The proposed site of a 70-foot-tall antenna tower in CSX's Hulsey Yard is shown with a red dot on this aerial photo from a historic resources impact report from consultant HDR. Cabbagetown's historic Fulton Cotton Mill Lofts is the building complex to the upper right. The green space inside the J-shaped road at far upper right is where a taller antenna tower was proposed earlier this year.

By John Ruch

The state has agreed that a 70-foot-tall railroad antenna would have “no adverse effect” on Cabbagetown and other adjacent historic areas. But several local groups disagree.

The proposed antenna tower would rise within CSX’s Hulsey Yard freight facility. The site is about 220 feet from the historic Fulton Cotton Mill Lofts and adjacent to the Cabbagetown and Martin Luther King Jr. national historic districts, among other resources. That triggers “Section 106 review,” a report on historic impacts named for part of the federal Historic Preservation Act of 1966. Ultimate comment will come from the federal Advisory Council on Historic Preservation for a decision by the Federal Communications Commission.

A CSX consultant last month claimed the antenna would have “no adverse impacts” on historic resources.

On Sept. 13, the Georgia Historic Preservation Division (HPD) agreed, saying in a letter that there would be “no adverse effect… due to location and existing visual intrusions.”

That finding is challenged by preservationists and the organization that helps to run the nearby Oakland Cemetery.

The nonprofits Easements Atlanta and the Atlanta Preservation Center (APC) said in official comment letters that the height and scale of the antenna would create negative impacts and that there is nothing similar in that area, despite Hulsey Yard’s industrial use.

Richard Harker, executive director of the Historic Oakland Foundation, wrote in a comment letter that the findings of no impacts is “not correct.” He said the antenna would “create a significant and dramatic negative visual impact to the historic cemetery….” He also said he was “disappointed” in the lack of outreach by the project’s consultant to his organization.

The finding was called inaccurate by Jacob Elsas of Cabbagetown’s Patch Works Art & History Center.

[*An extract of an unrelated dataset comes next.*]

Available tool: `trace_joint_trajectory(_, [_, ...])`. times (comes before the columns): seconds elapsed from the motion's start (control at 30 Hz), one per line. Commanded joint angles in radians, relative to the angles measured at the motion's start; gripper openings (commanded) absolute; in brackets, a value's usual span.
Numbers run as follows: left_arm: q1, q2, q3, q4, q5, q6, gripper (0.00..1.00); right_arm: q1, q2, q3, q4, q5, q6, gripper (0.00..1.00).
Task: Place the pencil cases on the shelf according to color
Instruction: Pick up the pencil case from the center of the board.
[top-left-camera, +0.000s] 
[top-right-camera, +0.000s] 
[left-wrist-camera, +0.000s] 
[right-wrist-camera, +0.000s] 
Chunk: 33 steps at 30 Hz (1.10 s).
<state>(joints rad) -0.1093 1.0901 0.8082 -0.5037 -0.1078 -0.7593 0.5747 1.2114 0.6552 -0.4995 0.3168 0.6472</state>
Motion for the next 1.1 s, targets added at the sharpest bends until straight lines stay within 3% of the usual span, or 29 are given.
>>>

In a comment letter, he noted the antenna would be in the direct line of view of residents of the historic mill and that nothing should rival the height of its historic smokestacks.

The City’s Atlanta Urban Design Commission has yet to review the proposal, according to the Department of City Planning.

APC also complained in an email about HPD issuing its opinion before the end of a comment period and before the other groups could state their positions. However, a spokesperson for the Georgia Department of Community Affairs, which oversees HPD, said the federal government reviews all of the opinions and the order in which they arrive is “irrelevant.”

The current antenna proposal follows a similar but larger one proposed in April for CSX right of way nearby, right next to the cemetery and the mill. The plan appeared to include an antenna for CSX’s own use as well as antenna space rented to cell phone companies. A company called CitySwitch partners with CSX and Norfolk Southern Corp. to erect such towers on railroad right of ways. Its website previously offered dozens of tower sites in Atlanta and Georgia, but that map was removed following SaportaReport coverage. The cell tower plan received withering criticism from many experts and HPD, leading CitySwitch to back off and examine “alternatives.”

The new Hulsey Yard antenna plan does not involve CitySwitch or cell phone services. CSX says it would be only for internal railroad communications.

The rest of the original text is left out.